I rose to go. As I reached the door, I remembered the tobacco in my pocket. I had not bought it for myself. I never could smoke. Nor do I conceive that smoking is essential to a clergyman in the country; though I have occasionally envied one of my brethren in London, who will sit down by the fire, and, lighting his pipe, at the same time please his host and subdue the bad smells of the place. And I never could hit his way of talking to his parishioners either. He could put them at their ease in a moment. I think he must have got the trick out of his pipe. But in reality, I seldom think about how I ought to talk to anybody I am with.

That I didn’t smoke myself was no reason why I should not help Old Rogers to smoke. So I pulled out the tobacco.

“You smoke, don’t you, Rogers?” I said.

“Well, sir, I can’t deny it. It’s not much I spend on baccay, anyhow. Is it, dame?

“No, that it bean’t,” answered his wife.

“You don’t think there’s any harm in smoking a pipe, sir?”

“Not the least,” I answered, with emphasis.

“You see, sir,” he went on, not giving me time to prove how far I was from thinking there was any harm in it; “You see, sir, sailors learns many ways they might be better without.
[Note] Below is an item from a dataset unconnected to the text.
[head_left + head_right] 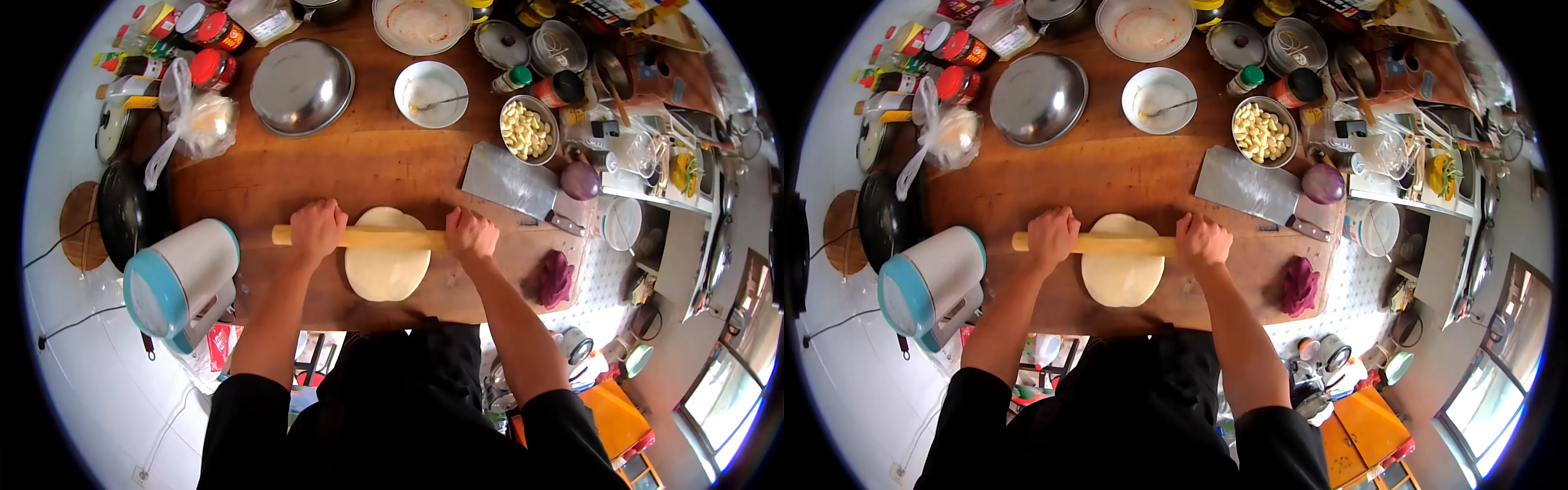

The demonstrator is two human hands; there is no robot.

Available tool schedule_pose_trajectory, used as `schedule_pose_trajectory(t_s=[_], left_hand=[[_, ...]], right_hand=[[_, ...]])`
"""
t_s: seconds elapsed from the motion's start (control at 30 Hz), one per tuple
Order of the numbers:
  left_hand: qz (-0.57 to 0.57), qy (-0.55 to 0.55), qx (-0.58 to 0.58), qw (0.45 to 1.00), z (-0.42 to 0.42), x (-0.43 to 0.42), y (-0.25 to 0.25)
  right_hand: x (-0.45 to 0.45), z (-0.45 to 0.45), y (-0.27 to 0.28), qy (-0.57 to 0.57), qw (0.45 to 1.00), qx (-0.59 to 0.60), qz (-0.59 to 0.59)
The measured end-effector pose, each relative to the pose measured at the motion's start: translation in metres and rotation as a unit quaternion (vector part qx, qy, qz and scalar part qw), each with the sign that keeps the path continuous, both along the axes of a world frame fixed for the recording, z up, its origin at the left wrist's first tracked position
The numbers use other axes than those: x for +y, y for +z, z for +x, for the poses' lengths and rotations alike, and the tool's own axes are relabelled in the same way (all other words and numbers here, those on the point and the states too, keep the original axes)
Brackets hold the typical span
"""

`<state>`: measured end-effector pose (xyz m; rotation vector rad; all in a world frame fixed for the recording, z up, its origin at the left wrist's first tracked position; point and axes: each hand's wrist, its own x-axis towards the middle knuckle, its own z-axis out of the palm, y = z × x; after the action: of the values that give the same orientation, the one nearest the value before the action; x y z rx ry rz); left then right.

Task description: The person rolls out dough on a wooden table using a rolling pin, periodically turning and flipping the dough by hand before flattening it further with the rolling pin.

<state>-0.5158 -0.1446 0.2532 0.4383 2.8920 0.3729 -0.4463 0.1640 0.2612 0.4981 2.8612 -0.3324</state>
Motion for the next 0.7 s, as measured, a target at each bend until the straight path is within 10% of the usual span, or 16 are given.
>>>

I used to take my pan o’ grog with the rest of them; but I give that up quite, ’cause as how I don’t want it now.”

“’Cause as how,” interrupted his wife, “you spend the money on tea for me, instead. You wicked old man to tell stories!”

“Well, I takes my share of the tea, old woman, and I’m sure it’s a deal better for me. But, to tell the truth, sir, I was a little troubled in my mind about the baccay, not knowing whether I ought to have it or not. For you see, the parson that’s gone didn’t more than half like it, as I could tell by the turn of his hawse-holes when he came in at the door and me a-smokin’. Not as he said anything; for, ye see, I was an old man, and I daresay that kep him quiet. But I did hear him blow up a young chap i’ the village he come upon promiscus with a pipe in his mouth. He did give him a thunderin’ broadside, to be sure! So I was in two minds whether I ought to go on with my pipe or not.”

“And how did you settle the question, Rogers?”

“Why, I followed my own old chart, sir.”

“Quite right. One mustn’t mind too much what other people think.”

“That’s not exactly what I mean, sir.”

“What do you mean then? I should like to know.”

“Well, sir, I mean that I said to myself, ‘Now, Old Rogers, what do you think the Lord would say about this here baccay business?’”

“And what did you think He would say?”

“Why, sir, I thought He would say, ‘Old Rogers, have yer baccay; only mind ye don’t grumble when you ‘aint got none.’”

Something in this—I could not at the time have told what—touched me more than I can express. No doubt it was the simple reality of the relation in which the old man stood to his Father in heaven that made me feel as if the tears would come in spite of me.

“And this is the man,” I said to myself, “whom I thought I should be able to teach! Well, the wisest learn most, and I may be useful to him after all.”

As I said nothing, the old man resumed—

“For you see, sir, it is not always a body feels he has a right to spend his ha’pence on baccay; and sometimes, too, he aint got none to spend.”

“In the meantime,” I said, “here is some that I bought for you as I came along. I hope you will find it good. I am no judge.”

The old sailor’s eyes glistened with gratitude. “Well, who’d ha’ thought it. You didn’t think I was beggin’ for it, sir, surely?”

“You see I had it for you in my pocket.”

“Well, that IS good o’ you, sir!”

“Why, Rogers, that’ll last you a month!” exclaimed his wife, looking nearly as pleased as himself.

“Six weeks at least, wife,” he answered. “And ye don’t smoke yourself, sir, and yet ye bring baccay to me! Well, it’s just like yer Master, sir.”

I went away, resolved that Old Rogers should have no chance of “grumbling” for want of tobacco, if I could help it.